→ WHAT TO DO
An exact copy of the data is needed, but without any of its images.

→ RECORDED INFORMATION
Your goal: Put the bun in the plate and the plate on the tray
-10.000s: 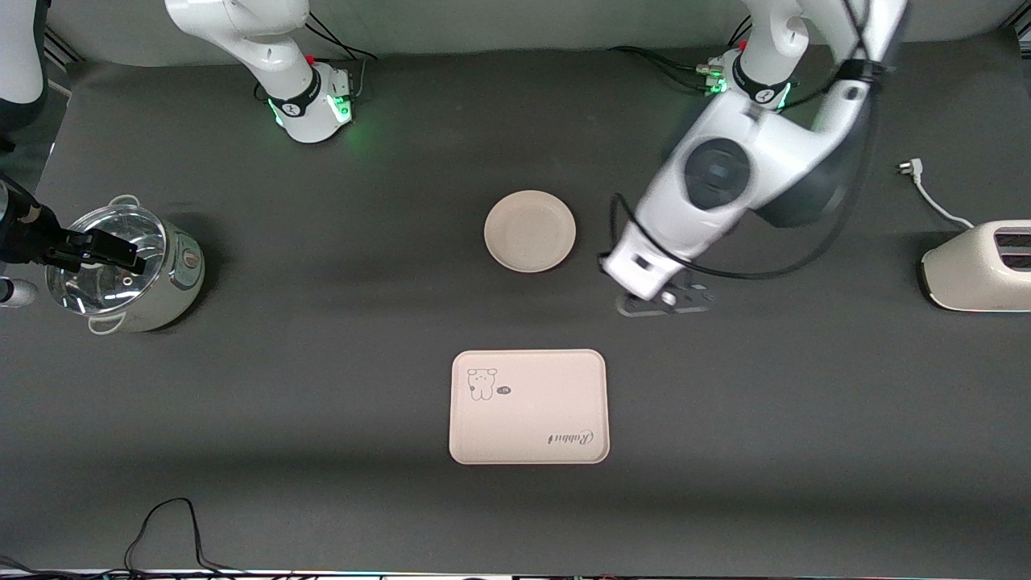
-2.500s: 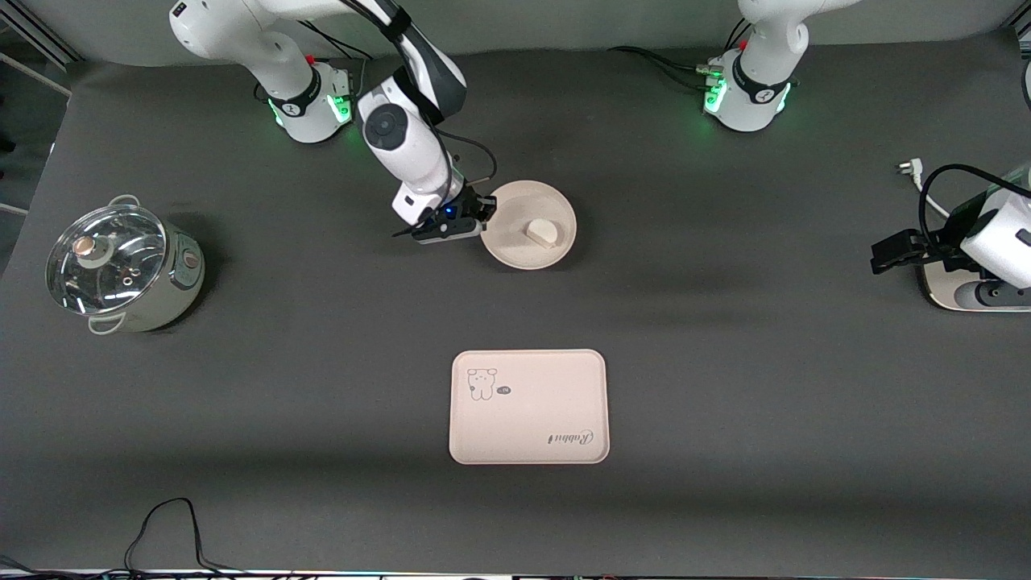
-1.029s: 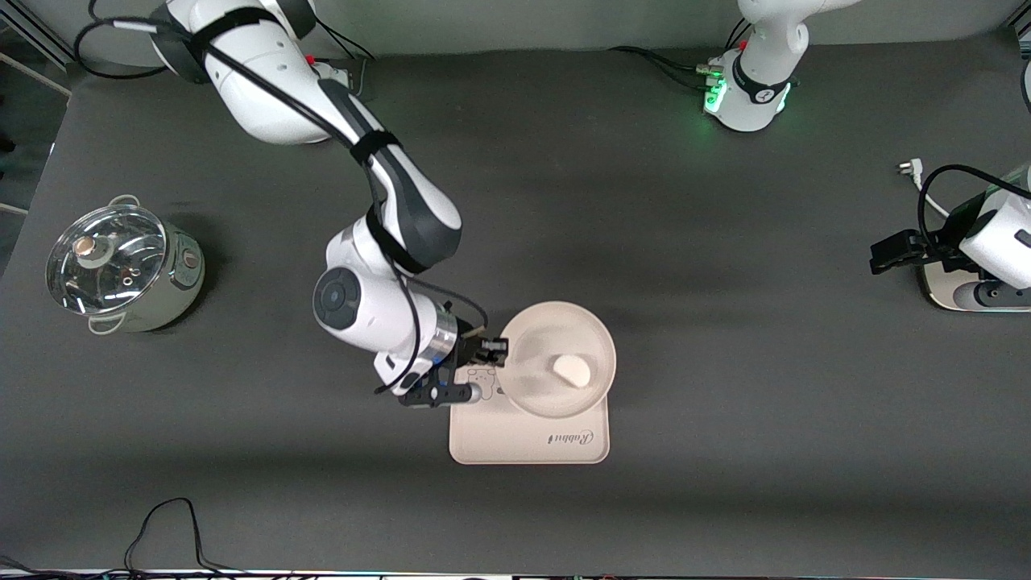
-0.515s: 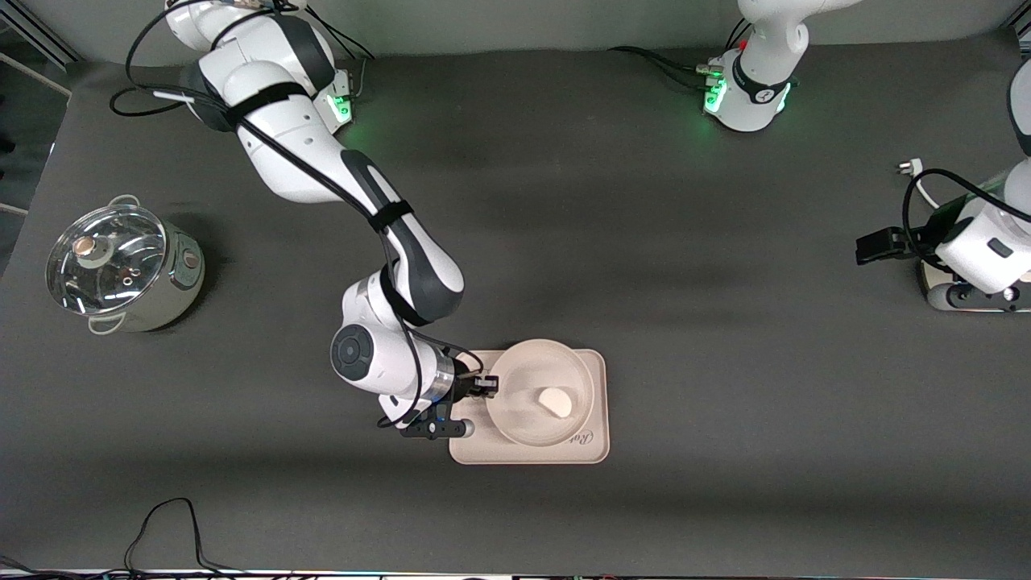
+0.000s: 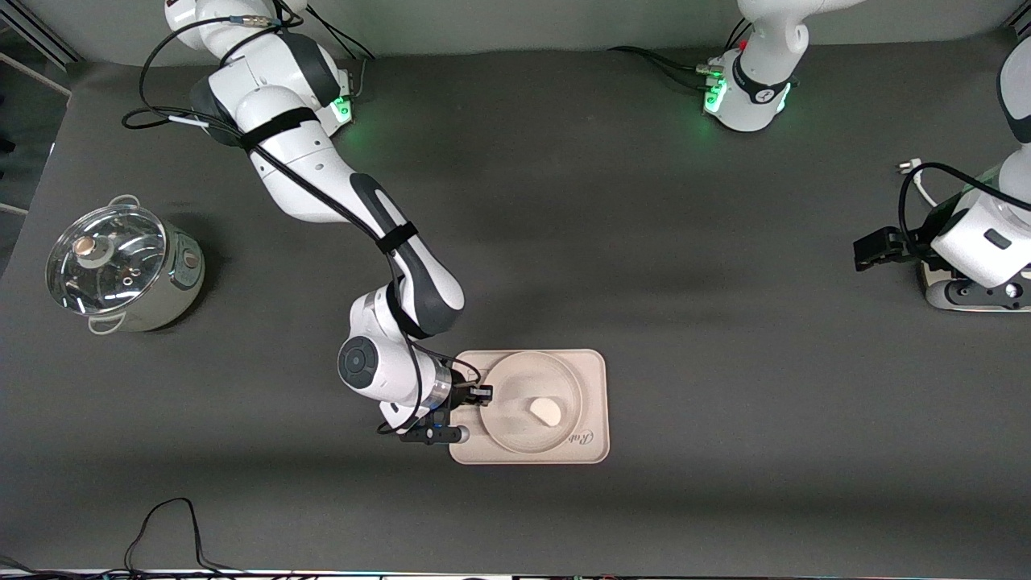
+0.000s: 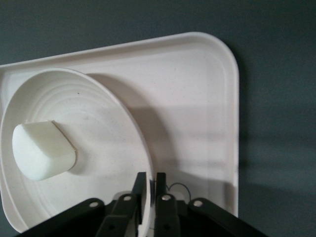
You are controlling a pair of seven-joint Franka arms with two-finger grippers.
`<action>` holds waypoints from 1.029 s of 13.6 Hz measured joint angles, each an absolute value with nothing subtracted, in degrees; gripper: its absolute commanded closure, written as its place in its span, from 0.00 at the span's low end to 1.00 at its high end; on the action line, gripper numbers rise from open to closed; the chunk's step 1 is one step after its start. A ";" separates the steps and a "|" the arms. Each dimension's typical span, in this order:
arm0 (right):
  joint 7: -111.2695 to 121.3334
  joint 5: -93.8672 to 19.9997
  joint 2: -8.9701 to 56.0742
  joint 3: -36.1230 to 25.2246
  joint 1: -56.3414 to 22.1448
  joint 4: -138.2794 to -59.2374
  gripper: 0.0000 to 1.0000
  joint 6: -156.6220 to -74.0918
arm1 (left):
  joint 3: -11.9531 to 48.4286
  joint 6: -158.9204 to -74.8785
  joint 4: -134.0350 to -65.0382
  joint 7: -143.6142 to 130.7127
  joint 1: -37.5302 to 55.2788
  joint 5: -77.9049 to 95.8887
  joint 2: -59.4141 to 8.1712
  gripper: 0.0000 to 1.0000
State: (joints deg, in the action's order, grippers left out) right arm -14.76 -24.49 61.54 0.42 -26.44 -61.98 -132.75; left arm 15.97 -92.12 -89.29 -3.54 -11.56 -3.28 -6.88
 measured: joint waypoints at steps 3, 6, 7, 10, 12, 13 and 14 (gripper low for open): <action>-14.76 -24.52 60.27 0.44 -26.36 -61.22 0.00 -132.37 | 15.81 -92.41 -88.53 -3.77 -11.58 -3.28 -6.81 0.00; -14.89 -24.52 54.51 -0.63 -25.61 -60.78 0.00 -124.08 | 15.75 -92.84 -88.53 -3.89 -11.61 -3.28 -6.84 0.00; -14.89 -24.48 51.33 -1.97 -25.24 -60.81 0.00 -119.38 | 15.64 -92.81 -88.58 -3.89 -11.65 -3.28 -6.87 0.00; -14.76 -22.90 40.61 -5.96 -22.71 -61.26 0.00 -103.50 | 15.27 -93.93 -88.66 -2.98 -12.96 -3.21 -7.71 0.00; -14.05 -17.34 33.23 -6.73 -20.52 -62.73 0.00 -95.77 | 15.32 -95.56 -88.65 -2.66 -13.21 -2.63 -8.51 0.00; -13.06 -14.79 28.86 -6.84 -19.57 -64.89 0.00 -93.23 | 15.49 -95.56 -88.66 -2.65 -13.21 -2.36 -8.65 0.00; -11.77 -13.22 24.44 -6.96 -18.51 -67.86 0.00 -91.32 | 15.64 -95.56 -88.65 -2.65 -13.20 -2.22 -8.67 0.00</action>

→ ANSWER BOX
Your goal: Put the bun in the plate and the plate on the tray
-10.000s: 
-2.500s: 
-1.029s: 
-0.515s: 
+0.000s: 
+0.000s: 
You are controlling a pair of seven-joint Franka arms with two-finger grippers.
`<action>` holds waypoints from 1.029 s of 13.6 Hz measured joint angles, each an absolute value with nothing subtracted, in degrees; gripper: its absolute commanded closure, written as its place in its span, from 0.00 at the span's low end to 1.00 at its high end; on the action line, gripper numbers rise from open to closed; the chunk's step 1 is one step after its start. A ";" separates the steps and a "|" the arms. Each dimension's typical span, in this order:
arm0 (right):
  joint 7: -111.2695 to 121.3334
  joint 5: -93.8672 to 19.9997
  joint 2: -8.9701 to 56.0742
  joint 3: -36.1230 to 25.2246
  joint 1: -56.3414 to 22.1448
  joint 4: -138.2794 to -59.2374
  gripper: 0.0000 to 1.0000
  joint 6: -156.6220 to -74.0918
arm1 (left):
  joint 3: -11.9531 to 48.4286
  joint 6: -158.9204 to -74.8785
  joint 4: -134.0350 to -65.0382
  joint 7: -143.6142 to 130.7127
  joint 1: -37.5302 to 55.2788
  joint 5: -77.9049 to 95.8887
  joint 2: -59.4141 to 8.1712
  gripper: 0.0000 to 1.0000
State: (joints deg, in the action's order, grippers left out) right arm -14.76 -24.49 61.54 0.42 -26.44 -61.98 -132.75; left arm 15.97 -92.12 -89.29 -3.54 -11.56 -3.28 -6.88
 measured: joint waypoints at steps 3, 6, 7, 10, 12, 13 and 14 (gripper low for open): <action>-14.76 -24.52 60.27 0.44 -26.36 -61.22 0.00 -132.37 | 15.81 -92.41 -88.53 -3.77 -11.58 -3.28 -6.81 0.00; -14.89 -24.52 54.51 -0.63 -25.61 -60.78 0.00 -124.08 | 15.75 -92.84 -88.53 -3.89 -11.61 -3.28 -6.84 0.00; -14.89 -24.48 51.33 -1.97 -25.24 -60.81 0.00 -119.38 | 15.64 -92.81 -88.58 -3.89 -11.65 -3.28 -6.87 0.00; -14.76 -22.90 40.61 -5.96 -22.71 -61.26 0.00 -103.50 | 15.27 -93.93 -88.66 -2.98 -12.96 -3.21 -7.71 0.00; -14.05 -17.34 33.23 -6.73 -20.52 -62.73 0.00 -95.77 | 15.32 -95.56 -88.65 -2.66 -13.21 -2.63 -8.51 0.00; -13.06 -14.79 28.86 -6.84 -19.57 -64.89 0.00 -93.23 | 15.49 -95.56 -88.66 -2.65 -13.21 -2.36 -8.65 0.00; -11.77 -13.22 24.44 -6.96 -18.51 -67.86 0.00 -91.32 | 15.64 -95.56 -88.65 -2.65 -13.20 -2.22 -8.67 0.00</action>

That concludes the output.